Natalie Oknin, liberada de una prisión turca, dice que se mantuvo cuerda gracias a la rutina

La mujer mantuvo un diario durante su encarcelamiento para registrar sus pensamientos y emociones y llevar un registro del tiempo.

La mujer israelí que fue liberada de una prisión turca el jueves, después de haber sido detenida bajo sospecha de espionaje, dijo que logró mantenerse cuerda gracias a una «rutina bendecida».

Natalie y su esposo Mordi Oknin fueron arrestados el miércoles, pasado después de fotografiar la casa en Estambul del presidente turco Recep Tayyip Erdogan desde la torre de comunicación de la ciudad.


Natalie y Mordi Oknin hablan con Ynet desde su casa el jueves.
(Avi Chai)

La pareja, residente en Modi’in, estaba de vacaciones en Turquía para celebrar el cumpleaños de Natalie. Después de su arresto, un juez los puso bajo custodia durante 20 días adicionales bajo sospecha de que eran espías.

«Tenía miedo de estar allí durante meses», dijo Natalie a Ynet. «Tenía miedo de perder el contacto con la realidad y me preguntaba si alguna vez volvería a ver a mis hijos».

La pareja estuvo recluida en prisiones separadas a ambos lados de la ciudad. Natalie contó que al principio no tenía ni siquiera las cosas más básicas.

«No tenía un cepillo de dientes. Pensé qué pasaría con mis dientes si no pudiera cepillarlos durante meses», se preocupaba.


Prisión de mujeres turcas donde Natalie Oknin fue detenida bajo sospecha de espionaje.
(Yoav Zitun)

Su celda estaba desnuda. No tenía contacto con el mundo exterior, excepto por una pequeña ventana a través de la cual podía ver pasar aviones. «Quería proyectarme ahí fuera y aferrarme a los aviones», contó.

Natalie sabía que había esfuerzos en marcha para que ella y Mordi fueran liberados. Ella lo escuchó en un breve mensaje de su hermana durante la comparecencia de la pareja en la corte. «Tenía fe en que seríamos libres», señaló. «Eso es lo que me mantuvo en marcha».

Dos cosas que no faltaron durante su encarcelamiento fueron papel y bolígrafos, y Natalie llevaba un diario en el que escribía sus pensamientos y emociones, así como la línea de tiempo de su terrible experiencia. «Necesitaba llevar un registro del tiempo», contó.

Luego, finalmente, la puerta de su celda se abrió, y el guardia dijo «casa», e indicó con sus manos un avión despegando.


Natalie y Mordi Oknin salen del tribunal turco.
(Takvim)

La pareja fue llevada al aeropuerto. Mordi se reunió brevemente con el embajador israelí, quien le dijo que ambos se dirigían a casa.

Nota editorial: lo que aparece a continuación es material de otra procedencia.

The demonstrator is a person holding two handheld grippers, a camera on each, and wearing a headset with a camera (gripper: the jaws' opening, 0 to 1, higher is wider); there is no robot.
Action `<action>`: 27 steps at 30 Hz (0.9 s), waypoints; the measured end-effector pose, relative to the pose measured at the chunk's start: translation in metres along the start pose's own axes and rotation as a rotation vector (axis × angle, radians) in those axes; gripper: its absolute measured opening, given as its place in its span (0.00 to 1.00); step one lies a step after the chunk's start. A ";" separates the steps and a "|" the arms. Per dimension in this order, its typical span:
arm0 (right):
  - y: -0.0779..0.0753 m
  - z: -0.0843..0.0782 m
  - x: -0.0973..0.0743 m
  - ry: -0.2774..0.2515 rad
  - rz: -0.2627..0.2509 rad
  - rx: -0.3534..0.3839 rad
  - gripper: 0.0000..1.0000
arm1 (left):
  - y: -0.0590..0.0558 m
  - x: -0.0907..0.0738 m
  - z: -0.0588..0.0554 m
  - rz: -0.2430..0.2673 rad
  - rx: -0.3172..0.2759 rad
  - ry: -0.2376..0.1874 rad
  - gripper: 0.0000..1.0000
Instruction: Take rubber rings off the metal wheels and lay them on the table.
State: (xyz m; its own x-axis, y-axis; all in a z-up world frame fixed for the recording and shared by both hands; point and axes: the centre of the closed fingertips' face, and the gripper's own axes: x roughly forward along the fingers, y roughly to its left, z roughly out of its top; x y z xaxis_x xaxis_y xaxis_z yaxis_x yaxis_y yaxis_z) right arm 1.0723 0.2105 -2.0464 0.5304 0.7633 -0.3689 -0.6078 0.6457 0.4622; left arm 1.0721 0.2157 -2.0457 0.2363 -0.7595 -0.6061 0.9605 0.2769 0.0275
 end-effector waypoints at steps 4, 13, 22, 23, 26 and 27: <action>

Pero el viaje fue largo, y Natalie temía que los llevaran a otra prisión. Los mismos temores regresaron cuando, en el aeropuerto, los oficiales de policía lucharon con el papeleo y dijeron que la aprobación final para dejarlos ir aún no se había recibido.

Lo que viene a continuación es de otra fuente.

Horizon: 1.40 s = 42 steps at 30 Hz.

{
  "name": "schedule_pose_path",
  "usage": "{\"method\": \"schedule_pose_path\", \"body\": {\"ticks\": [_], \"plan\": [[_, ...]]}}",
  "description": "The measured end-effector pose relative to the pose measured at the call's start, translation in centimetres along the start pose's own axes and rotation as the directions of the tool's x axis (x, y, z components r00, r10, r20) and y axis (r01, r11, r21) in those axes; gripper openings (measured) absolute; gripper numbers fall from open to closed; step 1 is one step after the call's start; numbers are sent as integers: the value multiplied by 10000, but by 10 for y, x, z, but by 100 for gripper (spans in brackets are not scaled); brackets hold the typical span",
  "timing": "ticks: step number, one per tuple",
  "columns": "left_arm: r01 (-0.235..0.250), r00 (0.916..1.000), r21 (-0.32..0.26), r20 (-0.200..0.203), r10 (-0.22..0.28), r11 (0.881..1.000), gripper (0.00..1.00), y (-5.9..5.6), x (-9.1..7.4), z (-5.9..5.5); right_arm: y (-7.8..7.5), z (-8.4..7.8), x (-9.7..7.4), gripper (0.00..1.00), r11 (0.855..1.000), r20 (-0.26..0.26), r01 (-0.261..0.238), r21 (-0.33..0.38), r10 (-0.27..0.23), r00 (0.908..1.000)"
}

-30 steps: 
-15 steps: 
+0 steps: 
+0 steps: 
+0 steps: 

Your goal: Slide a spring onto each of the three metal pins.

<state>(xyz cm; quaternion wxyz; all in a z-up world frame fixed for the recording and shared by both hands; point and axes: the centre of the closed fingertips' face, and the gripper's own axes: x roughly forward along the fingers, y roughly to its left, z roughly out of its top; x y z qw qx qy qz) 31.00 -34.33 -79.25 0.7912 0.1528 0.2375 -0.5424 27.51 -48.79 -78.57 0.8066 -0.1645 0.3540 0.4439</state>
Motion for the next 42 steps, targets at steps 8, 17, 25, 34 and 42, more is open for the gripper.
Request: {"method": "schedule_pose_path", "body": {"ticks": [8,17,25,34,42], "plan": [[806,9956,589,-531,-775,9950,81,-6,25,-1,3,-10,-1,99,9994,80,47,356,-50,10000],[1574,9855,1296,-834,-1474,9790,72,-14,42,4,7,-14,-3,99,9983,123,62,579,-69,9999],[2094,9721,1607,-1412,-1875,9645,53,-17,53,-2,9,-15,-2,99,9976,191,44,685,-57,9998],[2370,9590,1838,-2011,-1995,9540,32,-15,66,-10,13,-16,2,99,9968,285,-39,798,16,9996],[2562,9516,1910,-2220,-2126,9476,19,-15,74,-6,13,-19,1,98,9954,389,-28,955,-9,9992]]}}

Cuando finalmente vieron el jet privado fletado para llevarlos a Israel, y dos de los empleados del Ministerio de Relaciones Exteriores esperando en los escalones para saludarlos, Natalie finalmente se relajó.

«Cuando la puerta se cerró, supe que estábamos bien», comentó. Luego se les entregó el teléfono y escucharon al ministro de Relaciones Exteriores, Yair Lapid, decirles que estaban de camino a casa.


El emocionado regreso a Israel de Natalie y Mordi Oknin, el jueves por la mañana.
(Gentileza Autoridad Aeroportuaria)

«Preguntó cómo estábamos», expresó Mordi, «y nos dijo que había terminado, y que todo iba a estar bien». La pareja no tenía idea de que su desgracia era noticia en Israel. «Estaba en estado de shock», comentó Natalie cuando se enteró de los esfuerzos realizados para asegurar su liberación.

Anteriormente, la pareja recibió una llamada del primer ministro, Naftali Bennett, y del ministro de Relaciones Exteriores, Yair Lapid, quienes habían estado en contacto constante con la familia Oknin. «Estoy orgullosa de que éste sea mi gobierno», le dijo Natalie a Bennett y Lapid. «Has restaurado mi fe en el gobierno», añadió.

Natalie y Mordi trabajan como conductores de autobuses y están dispuestos a reanudar sus trabajos y reunirse con sus pasajeros habituales. Dijeron que esperan volver a su bendita rutina y al anonimato.